*** Material provided Section Begins ***

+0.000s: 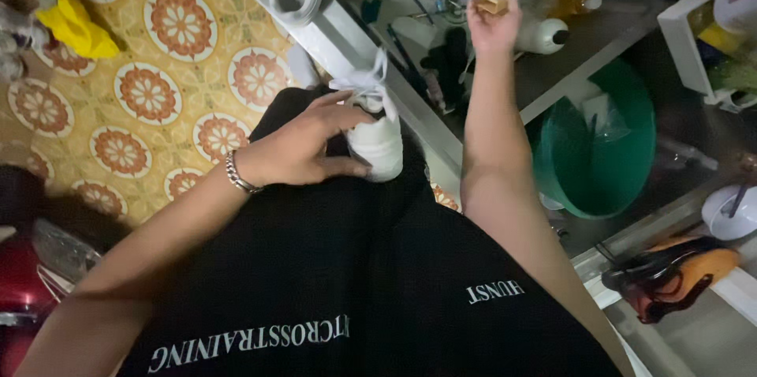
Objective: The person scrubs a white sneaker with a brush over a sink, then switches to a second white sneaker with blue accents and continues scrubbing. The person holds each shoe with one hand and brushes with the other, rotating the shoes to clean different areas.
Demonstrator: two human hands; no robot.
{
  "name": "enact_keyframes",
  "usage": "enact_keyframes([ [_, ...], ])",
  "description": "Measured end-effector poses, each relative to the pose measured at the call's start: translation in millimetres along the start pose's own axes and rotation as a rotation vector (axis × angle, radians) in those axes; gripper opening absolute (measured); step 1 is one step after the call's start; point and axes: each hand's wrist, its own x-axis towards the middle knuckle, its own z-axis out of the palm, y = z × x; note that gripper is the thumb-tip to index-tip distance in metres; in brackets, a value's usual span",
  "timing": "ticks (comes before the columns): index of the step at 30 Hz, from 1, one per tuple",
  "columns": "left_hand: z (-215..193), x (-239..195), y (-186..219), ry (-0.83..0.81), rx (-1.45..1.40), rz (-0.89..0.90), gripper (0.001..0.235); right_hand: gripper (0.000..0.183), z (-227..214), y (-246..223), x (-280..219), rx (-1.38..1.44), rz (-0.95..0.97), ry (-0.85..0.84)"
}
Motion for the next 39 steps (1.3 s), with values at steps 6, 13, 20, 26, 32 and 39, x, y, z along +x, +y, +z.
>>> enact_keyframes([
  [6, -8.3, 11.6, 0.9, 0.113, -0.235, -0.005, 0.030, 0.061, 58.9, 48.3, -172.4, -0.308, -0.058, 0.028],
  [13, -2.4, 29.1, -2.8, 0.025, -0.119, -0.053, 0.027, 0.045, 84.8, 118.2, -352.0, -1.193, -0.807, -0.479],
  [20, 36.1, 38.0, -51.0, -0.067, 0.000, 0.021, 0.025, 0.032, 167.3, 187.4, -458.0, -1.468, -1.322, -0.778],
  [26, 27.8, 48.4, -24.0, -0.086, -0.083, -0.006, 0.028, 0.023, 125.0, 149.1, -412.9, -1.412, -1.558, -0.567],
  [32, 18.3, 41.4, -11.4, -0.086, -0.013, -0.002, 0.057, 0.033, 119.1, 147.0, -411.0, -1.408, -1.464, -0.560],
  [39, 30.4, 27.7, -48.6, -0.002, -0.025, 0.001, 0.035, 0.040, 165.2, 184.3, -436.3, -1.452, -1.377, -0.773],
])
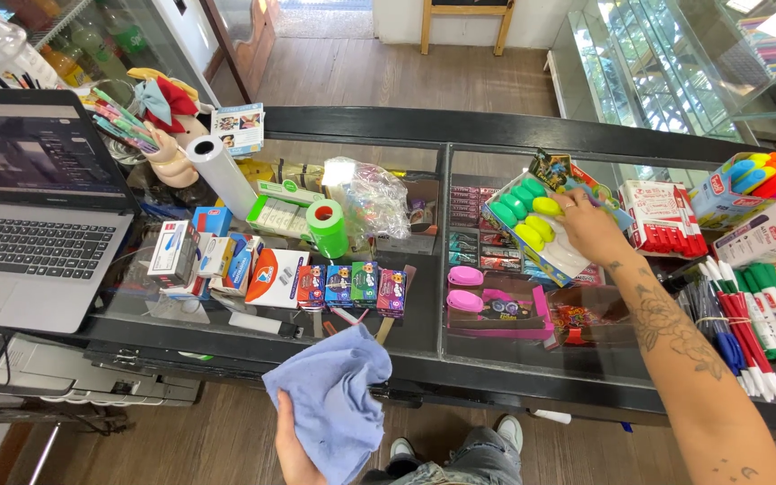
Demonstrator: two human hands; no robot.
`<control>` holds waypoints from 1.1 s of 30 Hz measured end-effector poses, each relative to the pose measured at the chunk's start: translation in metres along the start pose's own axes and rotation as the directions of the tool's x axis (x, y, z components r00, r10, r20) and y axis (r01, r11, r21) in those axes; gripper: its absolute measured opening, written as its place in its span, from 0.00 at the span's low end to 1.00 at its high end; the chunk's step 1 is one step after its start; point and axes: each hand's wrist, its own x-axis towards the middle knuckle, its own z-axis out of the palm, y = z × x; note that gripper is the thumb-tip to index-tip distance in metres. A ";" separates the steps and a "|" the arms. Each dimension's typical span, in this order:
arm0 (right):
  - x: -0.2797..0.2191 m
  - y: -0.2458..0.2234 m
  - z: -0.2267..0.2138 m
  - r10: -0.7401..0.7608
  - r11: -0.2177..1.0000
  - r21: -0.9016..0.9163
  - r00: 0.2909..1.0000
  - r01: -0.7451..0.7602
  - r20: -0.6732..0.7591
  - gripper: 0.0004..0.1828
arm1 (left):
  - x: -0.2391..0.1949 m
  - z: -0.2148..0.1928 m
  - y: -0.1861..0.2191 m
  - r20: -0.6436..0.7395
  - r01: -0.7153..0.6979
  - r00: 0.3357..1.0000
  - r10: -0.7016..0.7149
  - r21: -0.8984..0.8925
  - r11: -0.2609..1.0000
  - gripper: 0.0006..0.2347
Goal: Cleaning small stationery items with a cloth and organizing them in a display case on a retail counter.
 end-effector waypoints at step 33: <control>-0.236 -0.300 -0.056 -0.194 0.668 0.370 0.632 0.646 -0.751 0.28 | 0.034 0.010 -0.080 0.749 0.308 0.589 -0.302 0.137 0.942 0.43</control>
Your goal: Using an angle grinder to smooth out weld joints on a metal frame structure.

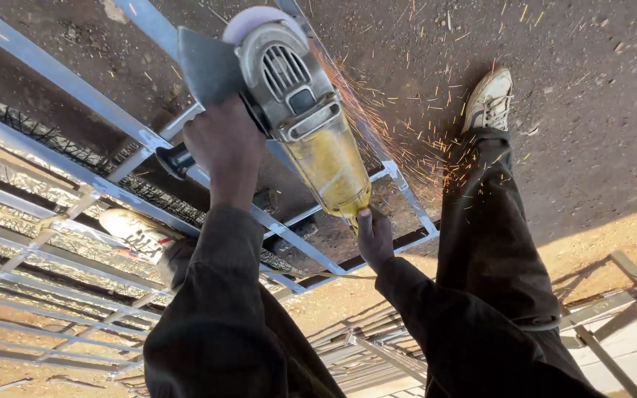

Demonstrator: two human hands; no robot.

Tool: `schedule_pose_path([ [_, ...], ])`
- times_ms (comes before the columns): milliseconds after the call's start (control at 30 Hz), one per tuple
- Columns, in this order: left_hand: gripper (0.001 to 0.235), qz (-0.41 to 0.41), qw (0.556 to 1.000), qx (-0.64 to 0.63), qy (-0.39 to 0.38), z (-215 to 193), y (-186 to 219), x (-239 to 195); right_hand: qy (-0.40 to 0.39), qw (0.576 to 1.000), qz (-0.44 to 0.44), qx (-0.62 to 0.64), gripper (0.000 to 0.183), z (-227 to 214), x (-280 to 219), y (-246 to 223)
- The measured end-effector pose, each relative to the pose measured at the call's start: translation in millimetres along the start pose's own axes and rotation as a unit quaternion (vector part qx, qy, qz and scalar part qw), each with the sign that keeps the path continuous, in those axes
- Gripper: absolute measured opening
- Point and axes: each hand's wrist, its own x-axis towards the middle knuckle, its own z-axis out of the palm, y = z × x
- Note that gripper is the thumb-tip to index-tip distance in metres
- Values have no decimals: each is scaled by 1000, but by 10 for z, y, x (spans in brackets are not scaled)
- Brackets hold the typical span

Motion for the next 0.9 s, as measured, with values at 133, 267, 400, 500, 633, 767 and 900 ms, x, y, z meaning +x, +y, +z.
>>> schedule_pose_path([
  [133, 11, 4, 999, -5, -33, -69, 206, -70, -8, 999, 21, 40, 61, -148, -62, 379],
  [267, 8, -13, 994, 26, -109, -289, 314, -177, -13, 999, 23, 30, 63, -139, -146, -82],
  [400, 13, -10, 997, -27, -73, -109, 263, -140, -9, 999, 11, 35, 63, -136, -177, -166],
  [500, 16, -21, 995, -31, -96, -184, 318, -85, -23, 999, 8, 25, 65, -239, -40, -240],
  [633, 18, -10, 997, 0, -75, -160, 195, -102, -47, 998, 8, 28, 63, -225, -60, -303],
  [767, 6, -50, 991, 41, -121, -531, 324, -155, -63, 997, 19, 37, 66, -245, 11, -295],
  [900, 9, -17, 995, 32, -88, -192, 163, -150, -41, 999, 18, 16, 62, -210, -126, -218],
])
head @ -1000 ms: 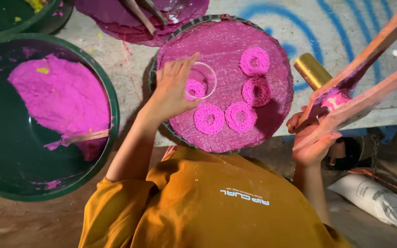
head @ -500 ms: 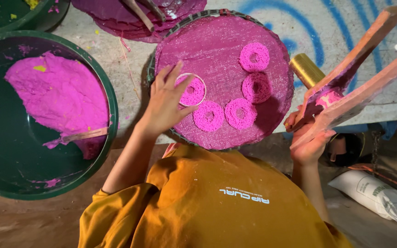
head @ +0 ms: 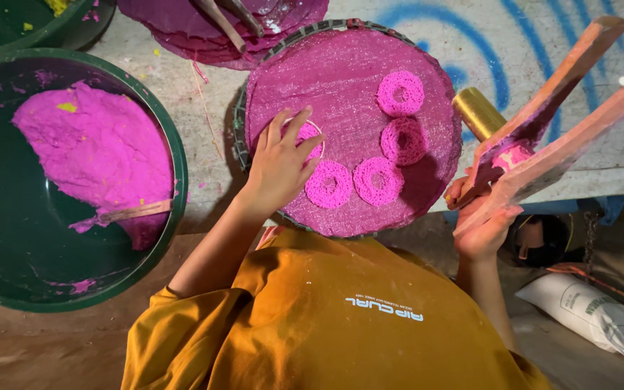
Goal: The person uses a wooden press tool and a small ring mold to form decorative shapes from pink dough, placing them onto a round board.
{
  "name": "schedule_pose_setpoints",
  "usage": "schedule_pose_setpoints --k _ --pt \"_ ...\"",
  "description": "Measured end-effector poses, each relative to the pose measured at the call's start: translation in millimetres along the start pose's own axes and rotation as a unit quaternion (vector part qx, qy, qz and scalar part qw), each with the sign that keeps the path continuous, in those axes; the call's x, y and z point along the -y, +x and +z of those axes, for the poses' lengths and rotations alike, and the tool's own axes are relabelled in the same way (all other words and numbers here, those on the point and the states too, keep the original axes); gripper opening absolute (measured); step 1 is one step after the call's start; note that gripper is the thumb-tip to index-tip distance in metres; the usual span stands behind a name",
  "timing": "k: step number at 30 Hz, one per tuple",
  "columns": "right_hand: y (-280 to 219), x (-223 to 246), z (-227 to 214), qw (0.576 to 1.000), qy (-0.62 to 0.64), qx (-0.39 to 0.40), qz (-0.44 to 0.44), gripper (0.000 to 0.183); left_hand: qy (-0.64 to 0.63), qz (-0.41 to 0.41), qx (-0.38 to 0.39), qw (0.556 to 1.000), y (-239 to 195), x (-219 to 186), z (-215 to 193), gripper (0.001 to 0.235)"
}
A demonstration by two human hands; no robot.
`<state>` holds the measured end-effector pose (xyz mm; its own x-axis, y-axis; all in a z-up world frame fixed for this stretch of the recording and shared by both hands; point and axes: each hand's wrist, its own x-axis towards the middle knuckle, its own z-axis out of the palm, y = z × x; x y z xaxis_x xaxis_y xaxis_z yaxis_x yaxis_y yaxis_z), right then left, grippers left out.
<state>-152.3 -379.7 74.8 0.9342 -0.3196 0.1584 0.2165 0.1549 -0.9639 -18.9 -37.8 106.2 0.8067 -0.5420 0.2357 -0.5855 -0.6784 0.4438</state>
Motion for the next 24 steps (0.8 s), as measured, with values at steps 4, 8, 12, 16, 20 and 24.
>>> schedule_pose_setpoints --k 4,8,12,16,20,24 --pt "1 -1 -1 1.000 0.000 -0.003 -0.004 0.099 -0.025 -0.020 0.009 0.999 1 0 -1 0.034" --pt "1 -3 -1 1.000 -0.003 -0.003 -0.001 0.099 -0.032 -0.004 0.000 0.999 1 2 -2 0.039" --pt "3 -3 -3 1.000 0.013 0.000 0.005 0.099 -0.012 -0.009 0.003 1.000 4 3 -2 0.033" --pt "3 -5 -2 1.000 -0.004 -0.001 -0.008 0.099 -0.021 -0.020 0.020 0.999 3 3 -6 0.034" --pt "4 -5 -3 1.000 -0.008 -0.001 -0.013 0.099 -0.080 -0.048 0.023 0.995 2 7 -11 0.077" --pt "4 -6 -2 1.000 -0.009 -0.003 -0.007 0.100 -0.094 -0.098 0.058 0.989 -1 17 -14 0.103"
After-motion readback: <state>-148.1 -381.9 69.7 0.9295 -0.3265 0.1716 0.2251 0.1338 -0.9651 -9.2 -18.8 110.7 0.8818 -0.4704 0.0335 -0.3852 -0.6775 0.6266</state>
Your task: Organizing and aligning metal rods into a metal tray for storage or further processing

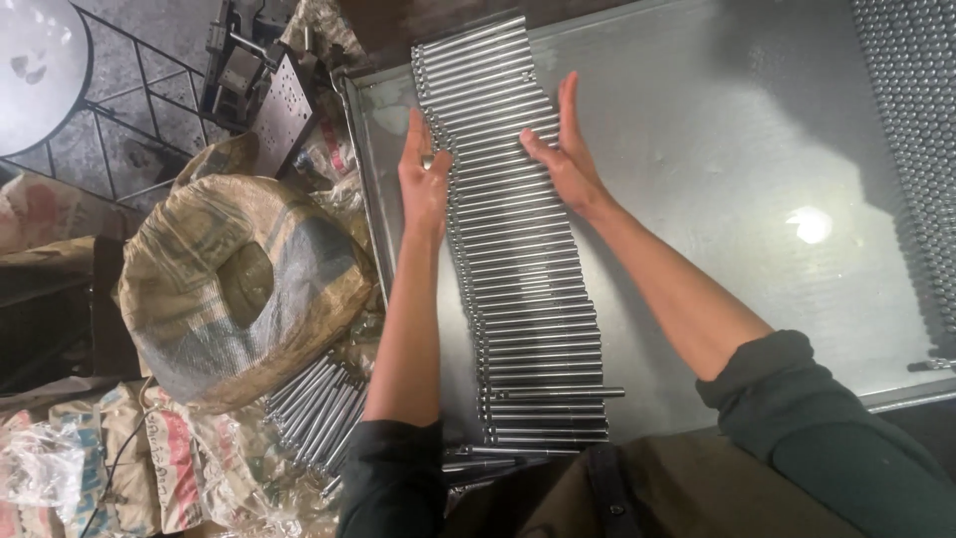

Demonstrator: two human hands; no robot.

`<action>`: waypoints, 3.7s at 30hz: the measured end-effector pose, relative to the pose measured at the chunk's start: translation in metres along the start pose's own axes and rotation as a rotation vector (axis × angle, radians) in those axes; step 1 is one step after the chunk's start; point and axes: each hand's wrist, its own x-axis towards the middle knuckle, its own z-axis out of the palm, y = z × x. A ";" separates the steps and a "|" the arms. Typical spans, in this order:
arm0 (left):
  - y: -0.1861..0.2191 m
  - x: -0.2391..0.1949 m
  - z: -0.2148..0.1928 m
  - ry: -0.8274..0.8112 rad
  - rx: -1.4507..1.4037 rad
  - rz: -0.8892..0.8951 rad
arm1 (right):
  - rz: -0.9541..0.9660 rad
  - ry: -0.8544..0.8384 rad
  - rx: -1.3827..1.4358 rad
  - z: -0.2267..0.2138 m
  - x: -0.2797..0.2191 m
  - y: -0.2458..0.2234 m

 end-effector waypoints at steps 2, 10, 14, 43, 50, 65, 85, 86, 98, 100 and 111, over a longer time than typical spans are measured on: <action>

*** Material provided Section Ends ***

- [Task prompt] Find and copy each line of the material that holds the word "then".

- [Task solution]
Objective: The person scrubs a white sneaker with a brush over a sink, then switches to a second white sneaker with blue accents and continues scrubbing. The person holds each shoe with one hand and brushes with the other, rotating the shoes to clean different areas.
`<state>` holds the measured end-effector pose (xyz mm; its own x-axis, y-axis; all in a z-up world frame fixed for this stretch of the recording and shared by both hands; point and axes: each hand's wrist, its own x-axis towards the middle knuckle, its own z-axis out of the palm, y = z × x; x y z xaxis_x xaxis_y xaxis_z yaxis_x yaxis_y yaxis_z), right then left, grippers left out.

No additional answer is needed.